[Data excerpts Boundary: Start]

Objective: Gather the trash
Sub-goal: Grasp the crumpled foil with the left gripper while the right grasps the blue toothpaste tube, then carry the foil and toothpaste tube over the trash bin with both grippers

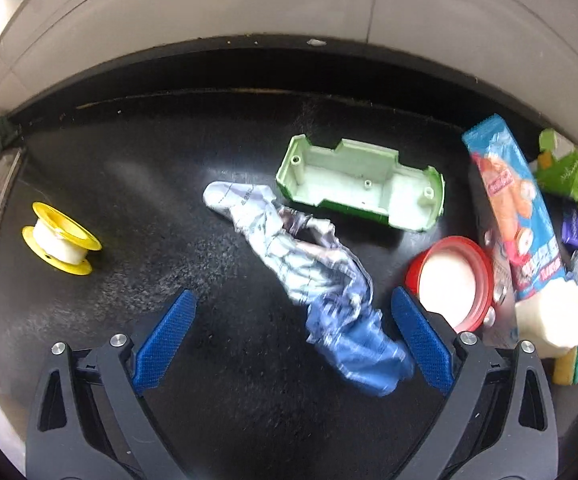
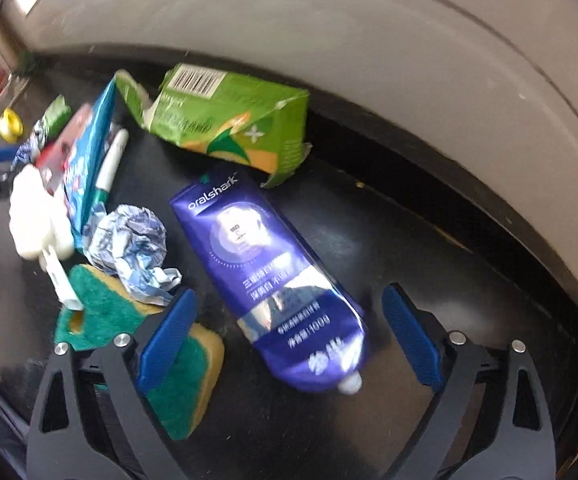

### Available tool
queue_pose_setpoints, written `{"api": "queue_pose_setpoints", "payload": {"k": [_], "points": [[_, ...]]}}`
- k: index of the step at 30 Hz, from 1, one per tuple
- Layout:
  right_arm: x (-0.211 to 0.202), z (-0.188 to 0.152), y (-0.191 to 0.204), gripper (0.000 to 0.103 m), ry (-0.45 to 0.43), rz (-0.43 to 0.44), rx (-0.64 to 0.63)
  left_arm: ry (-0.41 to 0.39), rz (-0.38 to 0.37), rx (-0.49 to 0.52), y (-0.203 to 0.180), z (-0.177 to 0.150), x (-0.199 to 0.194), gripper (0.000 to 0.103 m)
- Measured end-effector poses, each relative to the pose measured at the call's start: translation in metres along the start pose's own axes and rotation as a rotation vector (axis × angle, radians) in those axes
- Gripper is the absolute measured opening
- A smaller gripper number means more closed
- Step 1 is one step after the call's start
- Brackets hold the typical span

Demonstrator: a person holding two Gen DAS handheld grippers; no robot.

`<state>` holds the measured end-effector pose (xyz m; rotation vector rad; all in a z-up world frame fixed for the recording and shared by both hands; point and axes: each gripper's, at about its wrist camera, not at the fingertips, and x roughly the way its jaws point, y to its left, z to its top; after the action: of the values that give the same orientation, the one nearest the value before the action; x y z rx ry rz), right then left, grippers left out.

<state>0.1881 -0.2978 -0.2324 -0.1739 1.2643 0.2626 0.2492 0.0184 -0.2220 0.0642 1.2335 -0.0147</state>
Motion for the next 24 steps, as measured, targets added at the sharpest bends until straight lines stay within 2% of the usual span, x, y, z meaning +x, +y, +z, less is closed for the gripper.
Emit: {"api": "queue_pose_setpoints", "payload": {"k": [1, 4, 6, 9, 12, 18, 24], "points": [[0.002, 0.001, 0.0, 0.076, 0.007, 0.007, -0.003, -0.007, -0.008, -0.009, 0.002, 0.0, 0.0, 0.092], [0.002, 0.001, 0.003, 0.065, -0.001, 0.009, -0.03, -0.036, -0.014, -0.016, 0.006, -0.002, -0.006, 0.069], [-0.002, -0.005, 0.008, 0.059, -0.002, 0.004, -0.043, -0.046, -0.011, -0.006, 0.006, -0.004, -0.011, 0.032], [-0.009, -0.018, 0.014, 0.053, -0.006, -0.013, -0.027, -0.034, -0.017, -0.008, 0.008, -0.01, -0.015, 0.029], [-0.021, -0.029, 0.02, 0.052, -0.022, -0.028, 0.007, -0.056, -0.016, 0.013, 0.008, -0.016, -0.029, 0.029], [-0.069, -0.061, 0.035, 0.052, -0.092, -0.069, 0.107, -0.105, -0.037, 0.065, 0.005, -0.038, -0.079, 0.029], [-0.117, -0.102, 0.046, 0.052, -0.161, -0.08, 0.204, -0.146, -0.054, 0.104, -0.002, -0.079, -0.128, 0.029]]}}
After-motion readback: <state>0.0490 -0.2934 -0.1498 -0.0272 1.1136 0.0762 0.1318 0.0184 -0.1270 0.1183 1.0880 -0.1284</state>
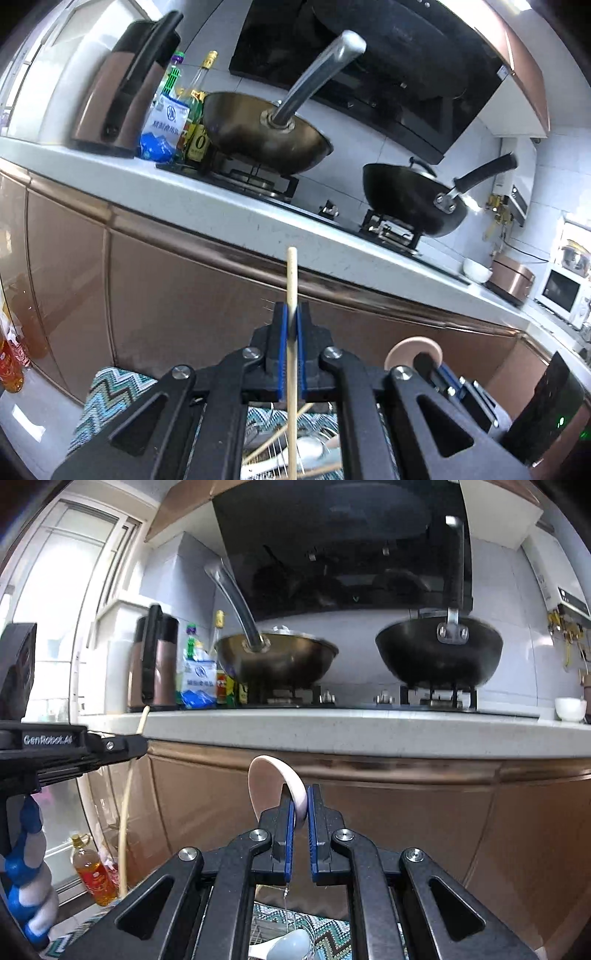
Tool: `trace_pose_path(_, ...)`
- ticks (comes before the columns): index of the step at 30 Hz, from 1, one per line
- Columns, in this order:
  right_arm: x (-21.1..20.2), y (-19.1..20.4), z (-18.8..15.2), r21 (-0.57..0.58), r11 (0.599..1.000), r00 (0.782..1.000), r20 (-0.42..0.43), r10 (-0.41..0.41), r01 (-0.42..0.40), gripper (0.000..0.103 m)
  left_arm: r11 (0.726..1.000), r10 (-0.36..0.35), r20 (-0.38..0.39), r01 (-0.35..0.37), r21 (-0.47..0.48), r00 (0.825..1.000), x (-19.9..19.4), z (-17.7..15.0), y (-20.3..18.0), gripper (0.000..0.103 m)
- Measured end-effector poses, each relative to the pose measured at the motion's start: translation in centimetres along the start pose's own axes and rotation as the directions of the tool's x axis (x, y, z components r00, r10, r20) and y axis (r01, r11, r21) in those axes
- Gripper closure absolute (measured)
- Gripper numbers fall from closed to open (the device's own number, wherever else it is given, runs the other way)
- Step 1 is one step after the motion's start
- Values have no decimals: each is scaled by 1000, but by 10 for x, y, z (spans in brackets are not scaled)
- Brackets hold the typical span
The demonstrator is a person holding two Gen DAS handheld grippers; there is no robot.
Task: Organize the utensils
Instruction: 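Lift chopstick and spoon and carry both toward the wire holder, then lower chopstick and spoon into the holder and open both tools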
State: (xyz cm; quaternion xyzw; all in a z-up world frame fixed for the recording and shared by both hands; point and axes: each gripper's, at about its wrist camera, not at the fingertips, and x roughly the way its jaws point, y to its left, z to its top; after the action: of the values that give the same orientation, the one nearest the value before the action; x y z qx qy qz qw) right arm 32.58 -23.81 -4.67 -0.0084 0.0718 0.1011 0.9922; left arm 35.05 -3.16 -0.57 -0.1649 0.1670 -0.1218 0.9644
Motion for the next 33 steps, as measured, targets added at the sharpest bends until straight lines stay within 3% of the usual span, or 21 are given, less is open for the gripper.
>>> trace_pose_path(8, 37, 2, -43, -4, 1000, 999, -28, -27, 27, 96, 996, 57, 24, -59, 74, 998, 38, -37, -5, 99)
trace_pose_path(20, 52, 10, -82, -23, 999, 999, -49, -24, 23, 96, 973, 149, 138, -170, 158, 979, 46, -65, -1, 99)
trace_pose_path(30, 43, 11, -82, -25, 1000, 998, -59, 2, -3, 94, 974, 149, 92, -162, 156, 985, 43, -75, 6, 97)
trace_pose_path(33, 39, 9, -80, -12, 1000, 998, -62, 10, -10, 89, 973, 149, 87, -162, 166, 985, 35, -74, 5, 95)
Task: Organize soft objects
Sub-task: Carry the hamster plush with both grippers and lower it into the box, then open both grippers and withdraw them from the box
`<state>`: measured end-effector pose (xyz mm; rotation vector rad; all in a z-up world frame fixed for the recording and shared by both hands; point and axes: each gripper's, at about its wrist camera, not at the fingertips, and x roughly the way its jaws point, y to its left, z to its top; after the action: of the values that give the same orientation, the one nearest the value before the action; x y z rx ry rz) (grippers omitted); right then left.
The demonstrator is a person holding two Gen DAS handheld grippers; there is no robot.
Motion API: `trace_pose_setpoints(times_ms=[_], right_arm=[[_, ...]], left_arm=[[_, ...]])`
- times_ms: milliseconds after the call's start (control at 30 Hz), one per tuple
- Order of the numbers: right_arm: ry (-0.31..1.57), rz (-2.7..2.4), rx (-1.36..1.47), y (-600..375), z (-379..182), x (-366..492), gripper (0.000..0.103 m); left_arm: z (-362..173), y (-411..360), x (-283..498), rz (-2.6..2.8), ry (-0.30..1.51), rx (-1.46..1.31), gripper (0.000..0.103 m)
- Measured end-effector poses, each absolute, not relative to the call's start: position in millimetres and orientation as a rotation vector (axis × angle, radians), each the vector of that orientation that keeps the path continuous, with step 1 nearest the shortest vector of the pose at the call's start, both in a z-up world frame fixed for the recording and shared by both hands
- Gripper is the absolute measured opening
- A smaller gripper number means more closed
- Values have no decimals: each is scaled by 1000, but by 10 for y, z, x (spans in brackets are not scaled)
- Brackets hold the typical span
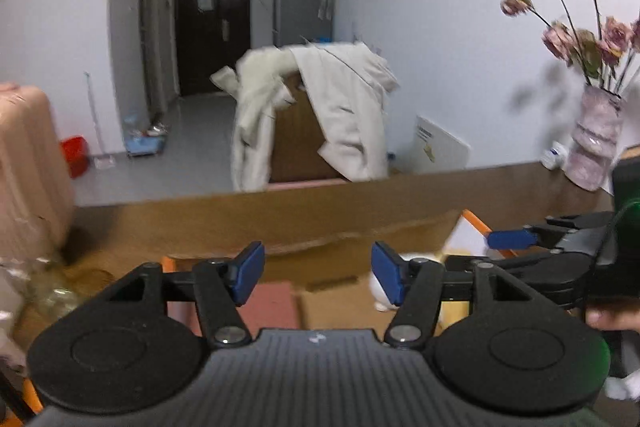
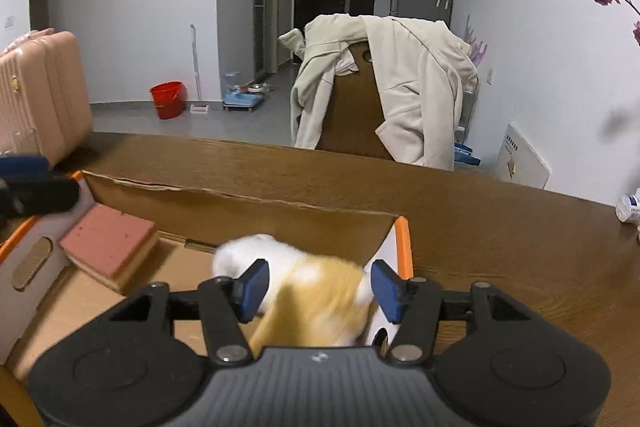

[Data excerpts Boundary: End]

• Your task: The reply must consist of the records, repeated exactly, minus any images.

• Response area:
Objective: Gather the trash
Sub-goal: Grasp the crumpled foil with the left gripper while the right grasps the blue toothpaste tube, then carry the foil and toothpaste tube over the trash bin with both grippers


### Available tool
queue_pose_setpoints, written `{"api": "queue_pose_setpoints", "payload": {"k": [_], "points": [[_, ...]]}}`
- k: index of the step at 30 Hz, from 1, one per tuple
- Layout:
  right_arm: x (-0.211 to 0.202), z (-0.188 to 0.152), y (-0.191 to 0.204), gripper (0.000 to 0.103 m), ry (-0.45 to 0.43), rz (-0.43 to 0.44), rx (-0.64 to 0.63)
  left_arm: ry (-0.41 to 0.39), rz (-0.38 to 0.37), rx (-0.49 to 0.52), y (-0.203 to 0.180), z (-0.177 to 0.150), x (-0.199 to 0.194), gripper (0.000 to 0.103 m)
- Measured end-effector poses, each relative to the pose measured at the call's start: translation in metres along the start pose's own axes and rotation as a rotation vector (axis × angle, radians) in those axes
- Gripper is the absolute measured opening
- A smaller gripper number means more closed
- Step 1 is one step after the call's start
- Brackets hold the typical span

Demonstrator: a person holding two Gen DAS handheld grippers; no robot.

`<state>` holds the measured end-effector pose (xyz m; rotation vector rad; all in a z-up world frame fixed for the recording and shared by both hands; point and axes: each gripper's, at about its wrist camera, not at the fingertips, and x roughly the way its jaws point, y to its left, z to its top; after the action: of the values that give the same orientation, the one nearest the value before the action; x y z rx ry rz), right then left, grippers left out.

<state>0.1881 -0.2978 -0.2324 -0.1739 1.2643 0.2626 0.2492 0.0184 -0.2220 0.0642 1.2335 -0.0147</state>
Motion for the next 24 steps, as measured, targets added at the sharpest bends until straight lines stay within 2% of the usual span, x, y, z meaning +x, +y, +z, less is closed for the gripper.
Emit: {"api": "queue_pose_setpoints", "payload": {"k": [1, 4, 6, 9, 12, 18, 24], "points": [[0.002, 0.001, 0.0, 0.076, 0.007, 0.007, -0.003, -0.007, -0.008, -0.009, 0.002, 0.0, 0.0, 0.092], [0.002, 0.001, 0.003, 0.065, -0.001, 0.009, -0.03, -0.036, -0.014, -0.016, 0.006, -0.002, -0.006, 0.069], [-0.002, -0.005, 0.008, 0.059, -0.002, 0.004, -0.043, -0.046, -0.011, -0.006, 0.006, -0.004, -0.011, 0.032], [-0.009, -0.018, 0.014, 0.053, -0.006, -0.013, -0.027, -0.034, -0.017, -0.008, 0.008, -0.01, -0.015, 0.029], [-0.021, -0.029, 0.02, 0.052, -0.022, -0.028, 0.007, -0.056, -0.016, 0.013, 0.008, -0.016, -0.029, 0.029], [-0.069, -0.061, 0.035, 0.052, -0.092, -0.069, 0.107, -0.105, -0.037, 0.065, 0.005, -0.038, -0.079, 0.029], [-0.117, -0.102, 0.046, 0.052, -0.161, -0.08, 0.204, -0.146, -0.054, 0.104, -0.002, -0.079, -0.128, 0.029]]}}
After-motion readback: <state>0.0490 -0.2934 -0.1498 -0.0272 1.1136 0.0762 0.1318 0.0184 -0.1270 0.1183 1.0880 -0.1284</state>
Tool: `trace_pose_path(_, ...)`
- ticks (comes before the columns): index of the step at 30 Hz, from 1, one per line
- Columns, in this order:
  right_arm: x (-21.1..20.2), y (-19.1..20.4), z (-18.8..15.2), r21 (-0.57..0.58), r11 (0.599..1.000), r00 (0.782..1.000), r20 (-0.42..0.43), r10 (-0.41..0.41), r01 (-0.42..0.40), gripper (0.000..0.103 m)
  left_arm: r11 (0.726..1.000), r10 (-0.36..0.35), r20 (-0.38..0.39), r01 (-0.35..0.37), r21 (-0.47..0.48), r00 (0.825..1.000), x (-19.9..19.4), z (-17.7..15.0), y (-20.3..18.0), gripper (0.000..0.103 m)
- Measured end-effector poses, each relative to the pose measured at the motion's start: translation in centimetres along the start pose's own axes and rotation as the directions of the tool's x axis (x, y, z components r00, r10, r20) and y axis (r01, r11, r21) in those axes
- Gripper closure absolute (measured)
- Gripper numbers fall from closed to open (the device's own number, wherever else it is given, runs the other way)
- Step 1 is one step after the motion's start
- Values have no decimals: each is scaled by 1000, but by 10 for x, y, z (spans in brackets are not scaled)
- Brackets hold the typical span
The demonstrator is a person holding two Gen DAS handheld grippers; there is no robot.
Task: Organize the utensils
Instruction: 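Lift chopstick and spoon and carry both toward the wire holder, then lower chopstick and spoon into the holder and open both tools
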State: (xyz cm; quaternion xyzw; all in a z-up world frame fixed for the recording and shared by both hands; point and axes: each gripper's, at about its wrist camera, not at the fingertips, and x roughly the way its jaws point, y to its left, z to its top; after the action: of the values that give the same orientation, the one nearest the value before the action; x y z qx qy qz qw) right arm 32.58 -23.81 -4.67 -0.0084 0.0718 0.1011 0.9922; left arm 35.05 -3.16 -0.57 -0.1649 0.1670 -0.1218 0.9644
Motion for the next 33 steps, as measured, targets added at the sharpest bends until straight lines stay within 3% of the usual span, or 21 are given, less is open for the gripper.
>>> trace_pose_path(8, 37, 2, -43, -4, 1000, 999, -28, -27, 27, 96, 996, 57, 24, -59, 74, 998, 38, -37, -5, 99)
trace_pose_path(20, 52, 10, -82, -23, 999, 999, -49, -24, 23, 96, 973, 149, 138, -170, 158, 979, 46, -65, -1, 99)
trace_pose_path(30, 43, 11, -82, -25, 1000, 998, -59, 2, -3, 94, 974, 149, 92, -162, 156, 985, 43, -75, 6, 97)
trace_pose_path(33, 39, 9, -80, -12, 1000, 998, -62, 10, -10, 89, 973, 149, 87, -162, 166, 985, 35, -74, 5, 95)
Task: Organize soft objects
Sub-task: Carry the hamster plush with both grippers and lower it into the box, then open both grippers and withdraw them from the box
`<state>`: measured end-effector pose (xyz mm; rotation vector rad; all in a z-up world frame fixed for the recording and shared by both hands; point and axes: each gripper's, at about its wrist camera, not at the fingertips, and x roughly the way its jaws point, y to its left, z to its top; after the action: of the values that give the same orientation, the one nearest the value before the action; x y z rx ry rz) (grippers omitted); right then left.
The demonstrator is a person holding two Gen DAS handheld grippers; there is no robot.
Motion API: `trace_pose_setpoints(times_ms=[_], right_arm=[[_, ...]], left_arm=[[_, ...]])`
- times_ms: milliseconds after the call's start (control at 30 Hz), one per tuple
- Order of the numbers: right_arm: ry (-0.31..1.57), rz (-2.7..2.4), rx (-1.36..1.47), y (-600..375), z (-379..182), x (-366..492), gripper (0.000..0.103 m); left_arm: z (-362..173), y (-411..360), x (-283..498), rz (-2.6..2.8), ry (-0.30..1.51), rx (-1.46..1.31), gripper (0.000..0.103 m)
- Measured end-effector poses, each absolute, not relative to the call's start: position in millimetres and orientation as a rotation vector (axis × angle, radians), each the vector of that orientation that keeps the path continuous, with step 1 nearest the shortest vector of the pose at the call's start, both in a z-up world frame fixed for the recording and shared by both hands
- Gripper is the absolute measured opening
- A smaller gripper number means more closed
- Values have no decimals: each is scaled by 1000, but by 10 for y, z, x (spans in brackets are not scaled)
- Brackets hold the typical span

Nothing further is required for this exercise.